The day after the U.S. government filed espionage charges against him, the first step in the process to have him extradited, Edward Snowden has revealed his current location -- to an extent. He is, surprisingly, in the same place he's always been. The South China Morning Post reports Snowden is still in Hong Kong. They don't elaborate where, though. Snowden is in a "safe place," he allegedly told the paper. He hasn't been detained and he's not under police protection. We've been tracking his whereabouts ever since this scandal broke. And, for about the last week or so, we've had no real clue where Snowden was hiding. He could have been anywhere. But now we know where is, and where he's heading.
Snowden has always been open about his eventual goal: he wants to seek asylum in Iceland. And it appears he's been going through the motions to make that happen, potentially with the help of Wikileaks' legal team, but for now he's still in hanging out in Hong Kong. The Justice Department formally filed charges against Snowden and requested Hong Kong authorities detain him on Friday. Those actions were the first two steps in the simple six-step process to have Snowden extradited back to the U.S. Once Snowden is in custody, the government will have 60 days to file and indictment with a Hong Kong court to have him shipped home where he will stand trial.

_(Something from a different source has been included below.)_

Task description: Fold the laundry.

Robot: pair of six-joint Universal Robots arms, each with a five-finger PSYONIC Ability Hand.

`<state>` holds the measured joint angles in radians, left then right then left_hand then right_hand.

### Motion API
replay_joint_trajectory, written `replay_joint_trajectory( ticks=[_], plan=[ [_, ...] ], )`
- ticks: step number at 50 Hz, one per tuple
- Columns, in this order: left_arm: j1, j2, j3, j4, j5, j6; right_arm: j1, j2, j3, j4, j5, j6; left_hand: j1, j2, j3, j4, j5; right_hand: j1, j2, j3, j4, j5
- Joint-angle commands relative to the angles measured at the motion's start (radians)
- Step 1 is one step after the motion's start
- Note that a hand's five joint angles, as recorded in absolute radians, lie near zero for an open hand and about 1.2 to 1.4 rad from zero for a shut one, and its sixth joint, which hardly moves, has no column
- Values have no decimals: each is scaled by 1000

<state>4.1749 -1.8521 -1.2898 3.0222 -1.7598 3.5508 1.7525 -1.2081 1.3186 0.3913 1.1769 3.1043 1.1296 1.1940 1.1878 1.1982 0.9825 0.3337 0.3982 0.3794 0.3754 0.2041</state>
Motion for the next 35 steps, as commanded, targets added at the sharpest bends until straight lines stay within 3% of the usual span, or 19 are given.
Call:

Of course, there's always a chance China won't go along with that process. "The Global Times, a mainland newspaper controlled by the Communist Party, called an extradition of Mr. Snowden an 'inconceivable option' in a recent commentary," The New York Times reports. China not going along with the west's wishes is something Snowden's been counting on from the beginning. And, hmm, given that Snowden also told the SCMP that the U.S. hacks Chinese mobile companies to access text messages and SMS data, they may not feel inclined to play along. Oh, and some people think he's a Chinese spy. They're silly.